Même l’auteur sait disparaître pour laisser vivre l’homme dans le personnage. Dans La Blessure, Nicolas Klotz modère encore davantage ses mouvements ou ses coupes lorsqu’il s’agit de laisser la parole. La durée d’une scène n’a plus de valeur académique, elle ne sert plus le rythme du montage, elle préfère se courber sous le poids des mots. La longueur d’une séquence n’est plus mécanique mais réinvestie d’un sens humain : elle est l’indice d’attention portée à autrui. Ainsi, la logorrhée d’un homme dans la salle d’attente de l’aéroport s’étend le temps d’un plan-séquence. De la même façon, Bibiche, une jeune femme enceinte, raconte sa vie à Kinshasa et la peur des policiers : « Ici les policiers me font la même chose. » Si ces personnes sont privées de leur liberté de mouvement, et si la caméra se fige, la parole, elle, circule. De personnage à personnage, de personnage à spectateur, d’humain à humain. Dans le squat, alors que celui qui écoute nettoie des poissons, l’autre fait le récit factuel de son exil, sans pathos. L’accès à la résilience se fait par la parole : c’est ce que nous montre Blandine à la fin du film qui pose enfin des mots sur les circonstances de sa blessure. Les bonus du DVD, viennent compléter cette parole. Avec Dialogues clandestins 2003 – 2004, nous découvrons le travail préparatoire d’Élisabeth Perceval et Nicolas Klotz à travers une série de témoignages face caméra avec « ceux qui viennent d’ailleurs ». Dans Ton sourire pas enfoui, le mari cinéaste filme son épouse scénariste qui détaille son rapport à l’écriture. Ce matériau brut, pas indispensable, explicite une démarche qui n’a pas lieu de se justifier au regard de la qualité du film qui l’illustre.

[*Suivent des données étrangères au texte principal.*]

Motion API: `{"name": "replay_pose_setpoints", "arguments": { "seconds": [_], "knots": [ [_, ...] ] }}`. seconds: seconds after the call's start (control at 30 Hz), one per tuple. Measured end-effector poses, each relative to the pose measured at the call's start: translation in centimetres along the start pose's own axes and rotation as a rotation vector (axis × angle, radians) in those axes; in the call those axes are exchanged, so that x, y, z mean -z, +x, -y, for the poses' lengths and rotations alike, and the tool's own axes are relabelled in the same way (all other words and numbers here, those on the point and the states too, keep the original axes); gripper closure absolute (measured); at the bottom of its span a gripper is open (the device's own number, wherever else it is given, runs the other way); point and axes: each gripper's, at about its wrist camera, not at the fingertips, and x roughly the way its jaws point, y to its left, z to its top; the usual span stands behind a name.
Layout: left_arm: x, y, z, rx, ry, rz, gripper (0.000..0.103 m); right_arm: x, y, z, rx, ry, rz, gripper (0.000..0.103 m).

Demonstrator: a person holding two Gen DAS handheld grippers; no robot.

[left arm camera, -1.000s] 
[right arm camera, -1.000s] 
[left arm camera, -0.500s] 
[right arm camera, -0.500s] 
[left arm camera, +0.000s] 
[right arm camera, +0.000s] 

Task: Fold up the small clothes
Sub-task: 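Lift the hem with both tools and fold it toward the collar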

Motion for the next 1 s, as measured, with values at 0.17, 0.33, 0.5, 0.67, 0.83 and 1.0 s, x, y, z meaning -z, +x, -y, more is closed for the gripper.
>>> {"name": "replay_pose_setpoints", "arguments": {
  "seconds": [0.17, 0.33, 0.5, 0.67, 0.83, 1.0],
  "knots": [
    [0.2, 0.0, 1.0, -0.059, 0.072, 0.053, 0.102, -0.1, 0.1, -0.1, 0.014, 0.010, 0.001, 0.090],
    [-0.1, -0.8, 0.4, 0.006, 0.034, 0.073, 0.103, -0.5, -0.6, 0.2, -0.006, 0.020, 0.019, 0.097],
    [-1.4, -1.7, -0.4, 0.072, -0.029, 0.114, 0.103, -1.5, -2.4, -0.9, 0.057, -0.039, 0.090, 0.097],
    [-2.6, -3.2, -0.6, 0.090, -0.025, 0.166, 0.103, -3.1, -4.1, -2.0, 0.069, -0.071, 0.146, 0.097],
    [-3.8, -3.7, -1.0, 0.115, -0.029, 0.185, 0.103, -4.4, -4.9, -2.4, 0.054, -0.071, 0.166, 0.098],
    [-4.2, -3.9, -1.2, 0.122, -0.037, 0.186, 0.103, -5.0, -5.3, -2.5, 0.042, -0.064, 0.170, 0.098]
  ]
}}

Car La Blessure, c’est 2h43 nécessaires pour raconter une cicatrisation, et le visage souriant de Blandine dans le métro en est l’épilogue. Pour ces acteurs non-professionnels, demandeurs d’asile jouant parfois leurs propres rôles ou ayant vécu pareilles expériences, l’être là ensemble fût possible le temps d’un film. Cette note d’espoir, cette ouverture sur l’avenir, c’est aussi la conclusion de Paria, qui ne met pas de côté l’amour, même imparfait : le mariage blanc de Momo, le rendez-vous de Victor avec la fille qu’il aime, ce sont autant de nœuds relationnels que les fondements de leur dignité humaine.